Note that this is not the same organization as the Japan Karate-Do Federation (JKF) mentioned above.  When the new Japan Karate-Do Federation (JKF) was established in 1964, the older group yielded the name and renamed their organization as the All Japan Karate-Do Federation - Renbukai.



Founded by Soke M. Sakimukai with support from Shihan Zenji Shimabukuro the first Chintokan Karate-Do dojo was established in Osaka, Japan in 1962, young Sakimukai was 19 years old at the time.

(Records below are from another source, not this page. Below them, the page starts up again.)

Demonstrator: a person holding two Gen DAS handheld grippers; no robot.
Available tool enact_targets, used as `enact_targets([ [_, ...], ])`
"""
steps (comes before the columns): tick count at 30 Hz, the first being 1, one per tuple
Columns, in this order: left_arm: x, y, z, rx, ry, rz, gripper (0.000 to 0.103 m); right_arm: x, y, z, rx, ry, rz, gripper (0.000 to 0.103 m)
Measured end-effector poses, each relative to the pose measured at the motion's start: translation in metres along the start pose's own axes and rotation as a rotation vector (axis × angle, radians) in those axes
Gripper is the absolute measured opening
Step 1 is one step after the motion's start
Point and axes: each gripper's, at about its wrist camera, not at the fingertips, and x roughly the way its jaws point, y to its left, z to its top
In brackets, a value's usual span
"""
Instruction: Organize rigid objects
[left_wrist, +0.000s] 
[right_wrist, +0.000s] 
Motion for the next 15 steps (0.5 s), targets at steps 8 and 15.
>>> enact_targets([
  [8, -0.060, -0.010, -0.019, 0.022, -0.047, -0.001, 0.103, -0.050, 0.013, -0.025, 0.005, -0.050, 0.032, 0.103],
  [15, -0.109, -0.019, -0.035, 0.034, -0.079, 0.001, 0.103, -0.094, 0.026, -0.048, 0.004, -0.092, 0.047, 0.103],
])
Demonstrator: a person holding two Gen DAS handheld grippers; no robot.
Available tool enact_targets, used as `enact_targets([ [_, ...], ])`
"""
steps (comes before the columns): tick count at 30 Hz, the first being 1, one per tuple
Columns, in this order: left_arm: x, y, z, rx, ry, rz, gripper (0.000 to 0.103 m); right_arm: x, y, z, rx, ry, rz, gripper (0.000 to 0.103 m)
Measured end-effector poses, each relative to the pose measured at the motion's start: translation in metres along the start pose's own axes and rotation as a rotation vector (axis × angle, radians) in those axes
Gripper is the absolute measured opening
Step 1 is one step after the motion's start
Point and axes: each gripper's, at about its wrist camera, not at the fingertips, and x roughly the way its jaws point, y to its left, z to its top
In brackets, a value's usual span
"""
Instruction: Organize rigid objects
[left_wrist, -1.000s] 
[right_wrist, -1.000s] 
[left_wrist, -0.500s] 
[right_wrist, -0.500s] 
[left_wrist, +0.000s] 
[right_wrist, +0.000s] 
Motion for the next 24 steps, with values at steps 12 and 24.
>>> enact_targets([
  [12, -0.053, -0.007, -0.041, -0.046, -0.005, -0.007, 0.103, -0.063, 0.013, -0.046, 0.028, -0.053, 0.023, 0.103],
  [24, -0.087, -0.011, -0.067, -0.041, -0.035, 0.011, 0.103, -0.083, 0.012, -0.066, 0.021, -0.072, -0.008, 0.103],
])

Today, Dojocho T. Sakimukai is the Chairman of Kokusai Chintokan Karate-do Renmei, and with SoShihan Y. Sakimukai as the chief instructor continues to preserve and promote its founder Soke Sakimukai's legacy, a blend of classical Okinawa and Traditional Japanese Karate-do in Jacksonville, FL, USA.

Chintokan practitioners are bound together by the code of Budo, and the philosophy of Soke Sakimukai, a direct lineage of the Chotoku Kyan's Okinawa Shorin-Ryu via Judan Hanshi Zenryo Shimabukuro.